The 4 Kitchen Knives Every Home Cook Should Own

From slicing a pork loin to dicing a pineapple, knowing how to work with knives is critical to success in the kitchen. Equipping yourself with the proper knives is key, says Brendan McDermott, chef-instructor and resident knife skills expert at New York’s Institute of Culinary Education.

If you’re equipping your first kitchen, thinking of giving a great set of knives as a wedding or holiday gift, or staring down a brawny butternut squash on your countertop, you’ll want to know which knives are a cook’s best friend. Read on to discover the four essential knives every home cook should own, plus how to use them, how not to use them, and what price point yields the best-quality blade.

How to Choose and Use a Chef's Knife

How to Choose and Use a Chef’s Knife

How to Use It:  A classic chef’s knife is the most important knife in your collection. Brendan McDermott recommends an 8- to 10-inch chef’s knife, which he acknowledges may be slightly longer than most people are comfortable with at first. However, the longer edge makes the knife more versatile and efficient. “The more blade you have, the more knife you have to do the work for you,” he explains. “And the bigger the blade you have to slice through an ingredient, the safer it is.” A chef’s knife is the go-to tool for more than 90 percent of daily kitchen tasks, McDermott notes, including a most slicing and dicing of fruits, vegetables, meats, and fish.

How to Choose and Use a Paring Knife

How to Use It: A paring knife picks up where a chef’s knife leaves off. It’s best for slicing and mincing items that are too small for an 8- to 10-inch blade, such as garlic, shallots, or strawberries. “Because the average paring knife blade is about 3 1/2 inches long, it’s a great tool for any foods that require an attention to detail,” McDermott says.

How to Choose and Use a Serrated Knife

How to Use It: Serrated knives may be most commonly associated with slicing bread, which is why they are also called bread knives. But according to McDermott, the toothed blade can take on almost any job not suited to the straight blade of a chef’s knife. A serrated knife, with an average blade length of 6 inches, is especially useful for foods with waxy surfaces, such as tomatoes, pineapples, watermelons, citrus, and peppers. The jagged edge can grip and penetrate those slippery exteriors, while the flat blade of a chef’s knife would slip and slide across the surface. Bottom line: Think beyond bread.

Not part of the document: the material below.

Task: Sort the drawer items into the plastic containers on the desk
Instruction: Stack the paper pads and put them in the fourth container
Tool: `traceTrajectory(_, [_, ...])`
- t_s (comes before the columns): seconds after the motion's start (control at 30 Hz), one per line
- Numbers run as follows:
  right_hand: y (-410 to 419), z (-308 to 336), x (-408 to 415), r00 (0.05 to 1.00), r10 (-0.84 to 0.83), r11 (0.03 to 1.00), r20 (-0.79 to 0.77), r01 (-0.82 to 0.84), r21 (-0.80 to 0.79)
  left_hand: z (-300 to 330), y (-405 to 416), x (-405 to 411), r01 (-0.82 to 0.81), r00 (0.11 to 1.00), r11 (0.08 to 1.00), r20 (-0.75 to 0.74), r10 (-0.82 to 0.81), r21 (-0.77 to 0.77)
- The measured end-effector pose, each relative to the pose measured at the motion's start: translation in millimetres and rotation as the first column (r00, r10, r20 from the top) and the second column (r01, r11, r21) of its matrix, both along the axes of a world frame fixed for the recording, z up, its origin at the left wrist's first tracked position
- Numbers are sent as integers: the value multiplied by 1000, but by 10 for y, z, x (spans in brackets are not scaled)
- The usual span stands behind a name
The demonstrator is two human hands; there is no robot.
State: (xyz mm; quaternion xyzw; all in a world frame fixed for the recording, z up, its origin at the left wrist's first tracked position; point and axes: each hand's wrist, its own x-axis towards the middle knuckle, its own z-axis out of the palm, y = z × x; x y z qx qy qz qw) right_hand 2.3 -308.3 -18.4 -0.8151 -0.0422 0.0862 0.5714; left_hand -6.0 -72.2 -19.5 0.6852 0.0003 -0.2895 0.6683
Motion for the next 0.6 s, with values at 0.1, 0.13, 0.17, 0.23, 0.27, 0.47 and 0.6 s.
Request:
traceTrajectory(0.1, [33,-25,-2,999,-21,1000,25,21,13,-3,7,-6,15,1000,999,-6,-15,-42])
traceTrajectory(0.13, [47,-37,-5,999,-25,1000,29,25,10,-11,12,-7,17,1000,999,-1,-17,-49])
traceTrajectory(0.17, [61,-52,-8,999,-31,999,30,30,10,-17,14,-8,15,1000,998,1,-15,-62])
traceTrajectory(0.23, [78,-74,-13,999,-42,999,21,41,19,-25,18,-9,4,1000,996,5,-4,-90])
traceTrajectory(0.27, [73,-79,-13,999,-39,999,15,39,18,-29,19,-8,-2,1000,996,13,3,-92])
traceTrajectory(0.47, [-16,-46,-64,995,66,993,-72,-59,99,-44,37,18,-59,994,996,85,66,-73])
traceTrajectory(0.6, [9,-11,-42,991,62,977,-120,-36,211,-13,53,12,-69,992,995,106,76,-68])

How to Choose and Use a Boning Knife

How to Use It: As its name implies, a boning knife is the best blade for cutting up or boning fish, meat, or poultry of any size, whether a 3-inch-long anchovy or a 150-pound side of pork. “Most knives are designed to cut straight lines,” McDermott says. “But when it comes to anything with a ribcage and joints, there is no such thing as a straight line in the body, so you need a blade that can move and flex.” A boning knife gives you that leeway.

How to Choose and Use a Honing Steel

How to Use It: The fifth essential tool for your knife block is actually not a knife at all but rather a honing steel, which is designed to keep your knives at their peak sharpness for as long as possible. “A honing steel is likely the second most important tool in the kitchen after a chef’s knife,” McDermott says. Running your knife along a steel realigns the teeth (or fibers) on the blade, which leads to a sharper edge and thus a cleaner cut. Knives should be honed every time you use them, but because honing doesn’t actually sharpen the blade, McDermott suggests home cooks have their knives professionally sharpened once a year.